When Brian Towns, 54, of Cobourg, walked up to the deer he shot in the first week of rifle season, he was justifiably proud.
He had been in his stand for 20 minutes when the big 10-pointer showed and walked towards him. Towns, an experienced hunter, capitalized on a good shot opportunity at 115 yards. The buck dressed out at 185 pounds.
It was much later, however, that he discovered the truly unique thing about his buck. It had fangs.
“I actually didn’t know it had fangs until 14-year-old Caleb Derry, (an after-school taxidermist and owner of Quinn Road Skulls in Marmora), did a European mount of it for me,” Towns said.
The one-inch fangs are upper canines on the top of the mouth and curl towards the nose.
According to a Quality Deer Management Association article on the subject, lower canines are present on all deer but upper canines are rare and an evolutionary throwback to an ancestral form of deer. The article claims they can be found in well below one percent of deer.

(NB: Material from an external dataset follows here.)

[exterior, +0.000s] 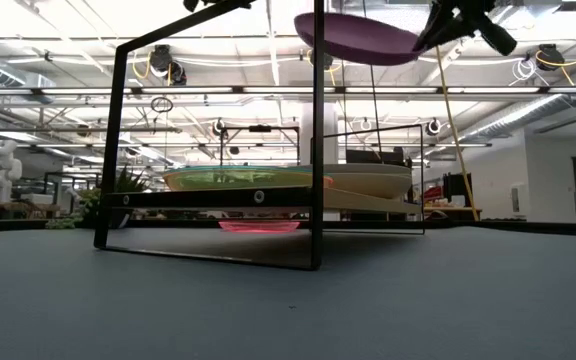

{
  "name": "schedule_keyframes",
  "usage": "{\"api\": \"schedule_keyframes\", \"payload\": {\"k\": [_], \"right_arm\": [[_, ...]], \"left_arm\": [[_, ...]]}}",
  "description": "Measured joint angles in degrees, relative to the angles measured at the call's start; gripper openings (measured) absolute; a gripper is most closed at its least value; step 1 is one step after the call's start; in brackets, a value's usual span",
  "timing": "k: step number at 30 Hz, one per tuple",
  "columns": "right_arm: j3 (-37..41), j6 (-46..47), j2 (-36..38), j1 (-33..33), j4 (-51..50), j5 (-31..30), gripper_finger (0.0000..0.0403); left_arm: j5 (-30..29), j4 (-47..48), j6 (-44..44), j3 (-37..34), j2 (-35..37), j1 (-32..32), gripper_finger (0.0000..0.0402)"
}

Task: Place and stack plates onto a shelf
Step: Stack the purple plate on top of the light gray plate on the shelf

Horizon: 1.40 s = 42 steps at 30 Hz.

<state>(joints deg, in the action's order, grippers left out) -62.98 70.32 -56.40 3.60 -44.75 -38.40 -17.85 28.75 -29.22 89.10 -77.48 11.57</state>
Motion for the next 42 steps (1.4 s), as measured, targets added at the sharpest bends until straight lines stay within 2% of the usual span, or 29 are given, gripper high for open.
{"api": "schedule_keyframes", "payload": {"k": [3, 8, 13, 19, 22, 26, 30, 33, 42], "right_arm": [[1.85, 2.68, 0.00, 0.00, 2.23, 2.32, 0.0000], [6.37, 5.62, 0.00, 0.02, 11.83, 4.24, 0.0000], [13.89, 9.26, 0.00, 0.04, 26.76, 5.71, 0.0000], [25.45, 15.62, 0.00, 0.04, 49.37, 5.71, 0.0000], [29.49, 18.39, 0.00, 0.04, 55.35, 5.60, 0.0000], [31.48, 20.56, -0.02, -0.15, 55.53, 5.62, 0.0000], [31.57, 24.05, 0.00, -0.80, 51.02, 5.93, 0.0000], [31.62, 26.75, 0.00, -1.94, 48.22, 8.82, 0.0000], [31.62, 26.58, -0.15, -5.26, 42.78, 15.13, 0.0000]], "left_arm": [[0.02, 0.35, -0.98, 0.00, 0.04, 0.05, 0.0305], [0.04, 3.24, -2.46, 0.00, -0.26, 0.02, 0.0305], [0.01, 7.66, -2.49, 0.00, -0.14, 0.02, 0.0305], [-0.02, 11.49, -1.81, 0.00, -0.19, -0.09, 0.0305], [-0.04, 12.05, -2.28, 0.00, -0.19, -0.13, 0.0305], [-0.09, 12.26, -2.33, 0.00, -0.19, -0.13, 0.0305], [-0.16, 12.29, -2.40, 0.00, -0.19, -0.13, 0.0305], [-0.17, 12.29, -2.44, 0.00, -0.19, -0.13, 0.0305], [-0.88, 13.16, -1.32, 0.00, -0.61, 0.20, 0.0305]]}}
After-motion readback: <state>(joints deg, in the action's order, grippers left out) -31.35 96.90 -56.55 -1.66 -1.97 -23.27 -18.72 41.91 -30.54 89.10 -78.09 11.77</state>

Ontario Federation of Anglers and Hunters Biologist Keith Munro, who has examined many deer skulls, has never seen one or even heard of one in Ontario, prior to this.
Munro said they are easy to miss if you do not get the skull mounted.
The discovery made the hunt even more special to Towns who was hunting at his deer camp in Madoc.
“This year, The Rainbow Ridge Camp, which I am a part of, was celebrating its 30th anniversary. I’ve taken plenty of deer there, but this is the most memorable.”